TikTok, Trump, and Our Kids’ Attention

It’s hard not to think that Trump’s announcement last night that he will ban TikTok in the United States is either another attention diversion from the terrible economic news and his handling of the virus OR if it’s the result of a personal grievance after TikTok users claimed responsibility for the Tulsa Trump Campaign ticket disaster that led to nearly nobody showing up.

He cites the company’s ties to China and privacy and data issues, which is something to be legitimately concerned about and something I have tried to follow over the past year. Unfortunately, you can’t trust a Liar In Chief like our president on anything. His motives are almost always personal and fueled by grievance.

It’s also true that Trump rarely follows through on anything he says (Where’s that health care replacement he keeps saying is coming, three years later?) He doesn’t have the stomach for any real governance, just for headline grabbing. (which, to give him credit, he is a genius at).

Maybe he’s trolling us on TikTok, too.

I’ve written about TikTok before because it was the start of school last year (so long ago now in memory, in a pre-Covid time) that so many of sixth graders were not only talking about TikTok as the app of the moment, but throughout the year, they would break into popular dance movements whenever we were lined up to go anywhere. The viral nature was another level of attention. (See this blog post and this one and this one)

I also shared how we had discussions in class about the possibilities of China having an influence on TikTok and whether the gathering of information from the app on users was being shared with the Chinese government (that part is not clear but there were enough signs about its data collection to be worried, and enough worries to talk about it with my students during our lessons about digital platforms and privacy).

And I also know, with the Pandemic closing of school in the Spring, TikTok became a refuge of connection and entertainment for so many of my students, who were making videos as much as watching videos on the TikTok feed. TikTok and YouTube were the most used platforms by young people, I would venture a guess.

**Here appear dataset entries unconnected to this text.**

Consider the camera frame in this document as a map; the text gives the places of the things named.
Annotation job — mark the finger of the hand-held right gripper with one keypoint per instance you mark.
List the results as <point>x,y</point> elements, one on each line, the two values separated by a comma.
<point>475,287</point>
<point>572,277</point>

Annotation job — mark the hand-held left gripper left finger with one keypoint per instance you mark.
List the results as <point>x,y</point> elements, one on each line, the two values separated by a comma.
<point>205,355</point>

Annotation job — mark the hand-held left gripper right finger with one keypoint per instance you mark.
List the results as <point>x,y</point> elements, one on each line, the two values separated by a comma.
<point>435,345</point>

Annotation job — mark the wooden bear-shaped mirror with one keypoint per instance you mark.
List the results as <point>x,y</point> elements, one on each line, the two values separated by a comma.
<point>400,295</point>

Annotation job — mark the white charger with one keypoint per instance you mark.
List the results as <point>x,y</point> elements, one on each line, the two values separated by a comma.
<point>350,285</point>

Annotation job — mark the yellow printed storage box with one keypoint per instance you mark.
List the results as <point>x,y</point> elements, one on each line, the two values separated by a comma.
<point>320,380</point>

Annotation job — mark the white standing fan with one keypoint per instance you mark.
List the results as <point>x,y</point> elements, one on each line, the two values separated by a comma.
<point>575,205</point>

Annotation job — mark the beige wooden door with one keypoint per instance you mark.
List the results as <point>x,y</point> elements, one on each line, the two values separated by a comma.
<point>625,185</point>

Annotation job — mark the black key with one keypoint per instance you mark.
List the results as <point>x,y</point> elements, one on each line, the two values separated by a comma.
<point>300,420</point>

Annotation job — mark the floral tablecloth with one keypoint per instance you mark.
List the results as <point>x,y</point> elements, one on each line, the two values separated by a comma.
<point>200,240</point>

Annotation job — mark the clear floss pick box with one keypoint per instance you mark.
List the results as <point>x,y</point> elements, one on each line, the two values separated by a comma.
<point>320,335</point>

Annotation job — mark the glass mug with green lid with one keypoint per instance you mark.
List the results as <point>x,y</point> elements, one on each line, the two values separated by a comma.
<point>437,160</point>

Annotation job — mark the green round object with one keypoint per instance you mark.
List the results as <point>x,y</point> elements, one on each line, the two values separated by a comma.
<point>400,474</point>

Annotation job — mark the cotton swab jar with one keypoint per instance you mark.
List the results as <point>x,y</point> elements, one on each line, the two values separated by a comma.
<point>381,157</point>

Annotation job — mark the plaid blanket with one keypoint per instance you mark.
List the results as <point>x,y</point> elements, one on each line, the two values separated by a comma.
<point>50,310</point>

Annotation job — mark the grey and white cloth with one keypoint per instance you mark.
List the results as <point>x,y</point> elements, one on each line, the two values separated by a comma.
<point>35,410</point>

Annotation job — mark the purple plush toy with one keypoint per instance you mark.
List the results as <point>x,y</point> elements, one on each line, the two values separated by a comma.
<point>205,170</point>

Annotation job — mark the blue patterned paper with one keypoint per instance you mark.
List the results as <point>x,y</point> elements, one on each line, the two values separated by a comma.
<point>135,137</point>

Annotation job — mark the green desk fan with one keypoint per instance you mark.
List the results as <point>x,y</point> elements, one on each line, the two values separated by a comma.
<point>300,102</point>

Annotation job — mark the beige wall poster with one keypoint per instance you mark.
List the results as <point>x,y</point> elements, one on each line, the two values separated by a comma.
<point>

So I wonder what young people will think now that the president has decided TikTok should be banned outright, and may use his presidential emergency powers to do so (I don’t quite understand how, and I suspect legal challenges will tie it up for a long time, and that this still accomplishes Trump’s goals of diversion in the news and minds of the country as people are dying on a daily basis from government incompetence). He claims a ban could happen as early as today.

I also think that so much of what the president and Congress does seems intangible and removed from the world of young people, but not something like this. If the president bans their favorite app, and shuts down their main connector to friends and entertainment just as the anxiety of school re-opening is taking hold, young people may be most affected, and perhaps, may become political as a result.

Or they might just shrug shoulders and move to the next ‘big thing’ app, whose name we (or at least, I) don’t yet know but probably is already gathering steam just beyond our adult sight-lines.

I’ll ask them when I meet them in a few weeks.